Когда я вернулся в комнату, там сидела Джилл. Она разговаривала по телефону. Под глазами у Джилл были темные круги. Ссора наша была незначительной, но Джилл пережила ее очень глубоко, и теперь явно проступал ее истинный возраст. Джилл кончила разговор как раз в тот момент, как я кончил переодеваться.

– Что ты здесь делаешь? – спросил я. – Ведь ты не хочешь, чтобы тебя видели с таким дешевым ублюдком, как я. Почему бы тебе не выйти замуж за Джеймса Джойса или еще за кого-нибудь его ранга?

– Мне бы очень хотелось, чтобы ты не лез на рожон, – сказала Джилл. – Я пришла извиниться, но если ты будешь таким противным, я могу решить, что извиняться не стоит.

– Возможно, и впрямь, извиняться не стоит. Мне совсем не понравилось, что ты убежала и провела ночь с этими двумя придурками. И все только из-за того, что ты взбесилась. Ты бы могла никуда не убегать и спокойно отстаивать свое мнение, хотя бы один раз за всю нашу с тобой жизнь. Тебе надо было бы знать, что я даже мог бы измениться, если бы только ты была со мною достаточно долго.

Джилл вздохнула.

– Это я знаю, – сказала она. – Дело в том, что мы с тобой иногда ведем себя по отношению друг к другу так безобразно, что я в такие моменты начинаю думать, что все между нами рухнет. И я убегаю – потому что не хочу, чтобы это действительно случилось.

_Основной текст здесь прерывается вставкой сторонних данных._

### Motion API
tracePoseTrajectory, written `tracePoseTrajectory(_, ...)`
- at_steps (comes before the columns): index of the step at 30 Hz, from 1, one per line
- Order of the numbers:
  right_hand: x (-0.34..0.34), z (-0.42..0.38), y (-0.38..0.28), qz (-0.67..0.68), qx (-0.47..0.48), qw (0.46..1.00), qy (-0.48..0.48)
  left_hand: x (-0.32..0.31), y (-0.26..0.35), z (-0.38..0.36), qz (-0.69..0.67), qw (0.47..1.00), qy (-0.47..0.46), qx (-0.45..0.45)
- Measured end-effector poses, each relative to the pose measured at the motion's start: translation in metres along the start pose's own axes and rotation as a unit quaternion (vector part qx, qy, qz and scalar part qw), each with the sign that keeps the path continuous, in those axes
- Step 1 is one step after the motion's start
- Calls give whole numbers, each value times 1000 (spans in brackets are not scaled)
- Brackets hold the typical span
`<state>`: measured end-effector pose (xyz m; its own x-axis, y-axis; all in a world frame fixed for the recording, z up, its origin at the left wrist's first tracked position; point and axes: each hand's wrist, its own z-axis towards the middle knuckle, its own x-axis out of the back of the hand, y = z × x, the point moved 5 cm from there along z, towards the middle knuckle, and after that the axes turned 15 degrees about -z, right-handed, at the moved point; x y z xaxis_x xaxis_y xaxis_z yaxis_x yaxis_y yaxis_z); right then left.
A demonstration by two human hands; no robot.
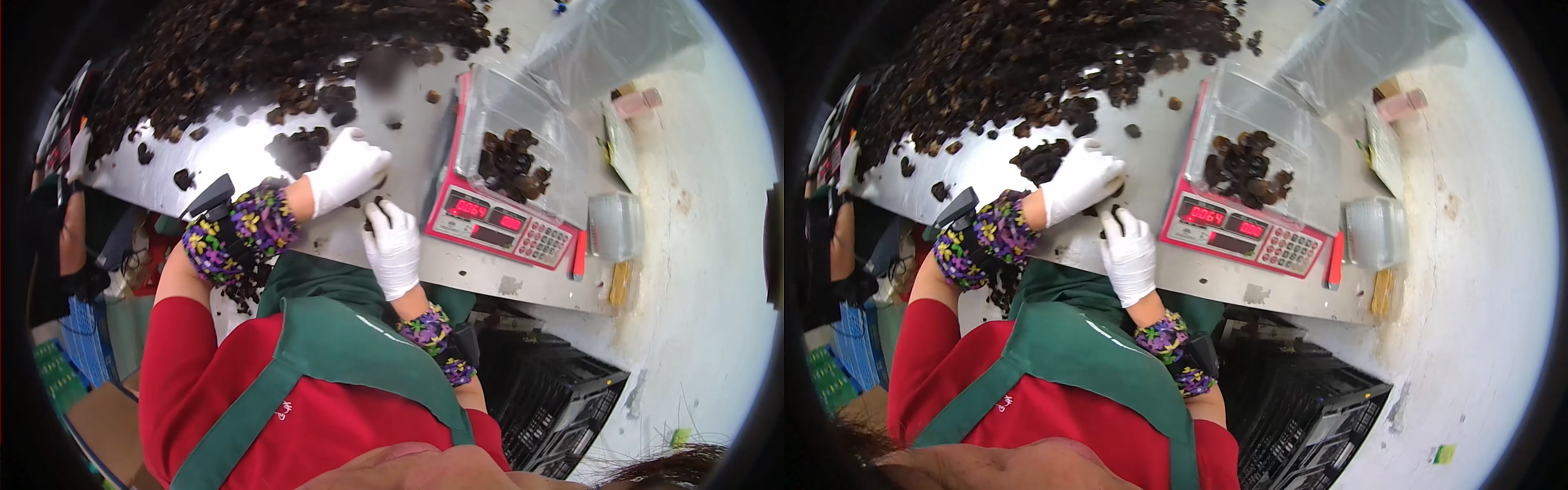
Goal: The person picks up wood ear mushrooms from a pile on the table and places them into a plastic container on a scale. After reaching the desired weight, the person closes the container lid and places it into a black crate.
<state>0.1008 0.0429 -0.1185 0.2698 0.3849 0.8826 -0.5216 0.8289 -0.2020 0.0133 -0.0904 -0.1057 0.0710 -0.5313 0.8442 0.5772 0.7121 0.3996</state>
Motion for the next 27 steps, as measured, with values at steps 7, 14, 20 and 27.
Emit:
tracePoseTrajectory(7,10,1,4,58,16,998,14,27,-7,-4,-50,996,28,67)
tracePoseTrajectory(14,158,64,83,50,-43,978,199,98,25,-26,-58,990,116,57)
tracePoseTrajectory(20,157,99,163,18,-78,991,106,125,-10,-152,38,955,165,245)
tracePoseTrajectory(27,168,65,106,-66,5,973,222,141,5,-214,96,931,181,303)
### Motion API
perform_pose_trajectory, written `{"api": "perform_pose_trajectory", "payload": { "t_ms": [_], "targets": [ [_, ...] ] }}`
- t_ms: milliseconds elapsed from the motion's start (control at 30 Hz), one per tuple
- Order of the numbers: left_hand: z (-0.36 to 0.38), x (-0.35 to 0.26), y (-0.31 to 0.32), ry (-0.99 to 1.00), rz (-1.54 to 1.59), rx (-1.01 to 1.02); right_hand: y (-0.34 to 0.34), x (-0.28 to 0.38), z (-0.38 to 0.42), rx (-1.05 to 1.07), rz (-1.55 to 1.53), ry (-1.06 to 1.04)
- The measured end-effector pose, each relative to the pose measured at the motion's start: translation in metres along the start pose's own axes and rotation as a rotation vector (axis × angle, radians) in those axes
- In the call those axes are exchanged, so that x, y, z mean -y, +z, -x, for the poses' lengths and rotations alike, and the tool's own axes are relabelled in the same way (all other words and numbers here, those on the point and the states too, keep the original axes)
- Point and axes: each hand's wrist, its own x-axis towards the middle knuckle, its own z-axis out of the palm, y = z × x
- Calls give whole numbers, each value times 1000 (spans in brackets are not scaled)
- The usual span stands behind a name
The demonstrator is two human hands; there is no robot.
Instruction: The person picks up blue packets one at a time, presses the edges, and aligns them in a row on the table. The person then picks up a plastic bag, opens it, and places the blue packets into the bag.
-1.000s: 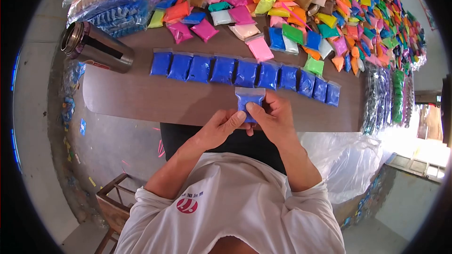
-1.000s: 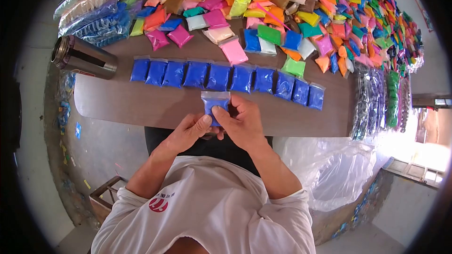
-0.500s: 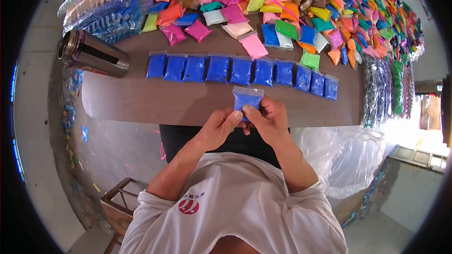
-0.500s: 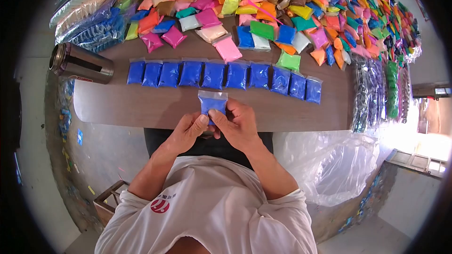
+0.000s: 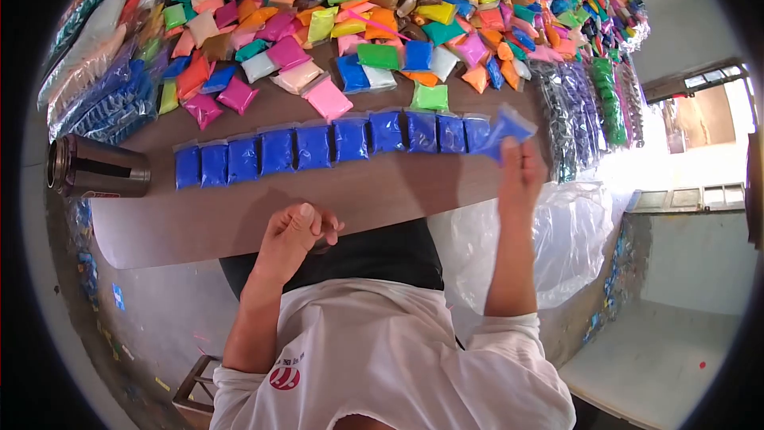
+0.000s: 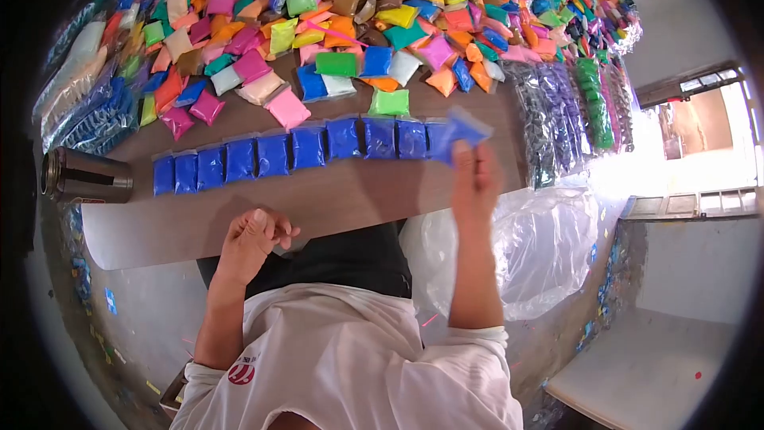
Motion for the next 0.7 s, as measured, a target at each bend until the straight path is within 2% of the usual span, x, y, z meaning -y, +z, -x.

– Мне не нравятся твои привычки, – сказал я. – Я не какой-то там вырвавшийся на свободу гад ползучий. Ты ведь ни разу не видела, чтобы я бросался из комнаты и проводил ночь с другими женщинами, если ты меня обижаешь.

– Разве тебя можно обидеть? – спросила Джилл и подошла ко мне поближе.

– Почему же меня нельзя обидеть?

– Не знаю, – сказала Джилл. – Ты никогда никаких чувств, кроме злости, не проявляешь. Мне кажется, что ты не очень-то ранимый.

– А вот это то самое слово, которое я тоже не выношу, – сказал я. – Ранимый. Такое же вымышленное, как и талантливый. Не хочу я быть талантливым и, черт побери, не очень-то стремлюсь быть ранимым. С кем это ты говорила по телефону?

– С Бо, – сказала Джилл. – Он спросил, не возьмусь ли я завершить все мероприятия по выпуску фильма Тони.

– И что ты ему сказала?

– Что согласна.

Я пошел в ванную и включил душ. Джилл последовала за мной.